I slip one foot in like Cinderella, though Anna is far from my Fairy Godmother. They certainly look nice as I swing my ankle from side to side, admiring them. But standing and walking in them is a different matter. I put on the other shoe and push myself up against the sofa. After taking a few wobbly steps, I kick them off again and tell Anna that I won’t even make it to the restaurant we’re going to alive if I wear them.

“You just need some practice,” she assures me, picking the discarded heels up again. “Here, watch.” She bends down and quickly puts the shoes on herself before taking a few confident steps around our living room. “The key is to balance.”

“I don’t think I’ve got any balance.”

“Jade, you are wearing these shoes.”

I curse her silently for being the same shoe size as me; it had always seemed such a desirable quality in a flatmate before my current situation. Taking them from her again, I practise walking the way that she did. My steps aren’t nearly as confident as hers but they get a little steadier as I get used to wearing them.

“See! And you only have to get in and out of the car and to the restaurant, don’t you?”

This reminds me that Damien is picking me up and I feel a wave of nervousness. It’s not like I haven’t been on dates before but I don’t know what he expects of me. I don’t know if I’m wearing the right thing or if I’m going to say the rights things and act the right way.

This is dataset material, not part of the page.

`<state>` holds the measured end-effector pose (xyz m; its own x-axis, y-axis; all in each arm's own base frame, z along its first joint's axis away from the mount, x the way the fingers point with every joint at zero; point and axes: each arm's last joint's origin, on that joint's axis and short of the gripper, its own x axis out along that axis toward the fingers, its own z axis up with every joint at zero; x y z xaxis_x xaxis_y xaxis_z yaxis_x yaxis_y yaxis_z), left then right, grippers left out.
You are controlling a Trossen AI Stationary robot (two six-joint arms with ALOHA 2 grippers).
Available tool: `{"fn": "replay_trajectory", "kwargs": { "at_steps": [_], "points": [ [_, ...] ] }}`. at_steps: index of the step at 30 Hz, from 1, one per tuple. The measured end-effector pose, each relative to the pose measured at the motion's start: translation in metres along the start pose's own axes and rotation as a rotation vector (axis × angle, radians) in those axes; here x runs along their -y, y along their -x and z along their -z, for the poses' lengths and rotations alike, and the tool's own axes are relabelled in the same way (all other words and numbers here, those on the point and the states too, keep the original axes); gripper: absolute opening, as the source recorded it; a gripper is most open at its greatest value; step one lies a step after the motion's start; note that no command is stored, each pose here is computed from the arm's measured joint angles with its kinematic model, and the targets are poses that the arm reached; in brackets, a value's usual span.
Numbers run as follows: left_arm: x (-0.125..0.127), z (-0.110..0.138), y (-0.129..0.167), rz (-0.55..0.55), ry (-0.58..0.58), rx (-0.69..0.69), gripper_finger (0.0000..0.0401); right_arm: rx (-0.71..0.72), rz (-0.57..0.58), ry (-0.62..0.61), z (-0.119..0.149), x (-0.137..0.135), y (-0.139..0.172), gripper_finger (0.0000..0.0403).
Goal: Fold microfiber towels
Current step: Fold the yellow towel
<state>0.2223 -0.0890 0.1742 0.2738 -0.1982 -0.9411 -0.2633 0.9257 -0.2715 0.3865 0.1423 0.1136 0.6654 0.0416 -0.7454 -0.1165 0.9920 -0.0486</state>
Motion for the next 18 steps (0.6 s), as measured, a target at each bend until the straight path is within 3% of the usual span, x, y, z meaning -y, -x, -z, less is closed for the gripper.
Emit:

And, of course, there is still the matter of Lela’s infidelity. Just because she said it wasn’t him doesn’t mean that she was telling the truth. Especially since she’s found out that I went out with him. If it is him she cheated with, would she really tell me about it? Surely not after she knows how hurt I still am over her not telling me about Ash.

But if I can’t drag it out of her, maybe a few subtle questions thrown in Damien’s direction might work. After all if it’s not him, he might have an idea of who it could be.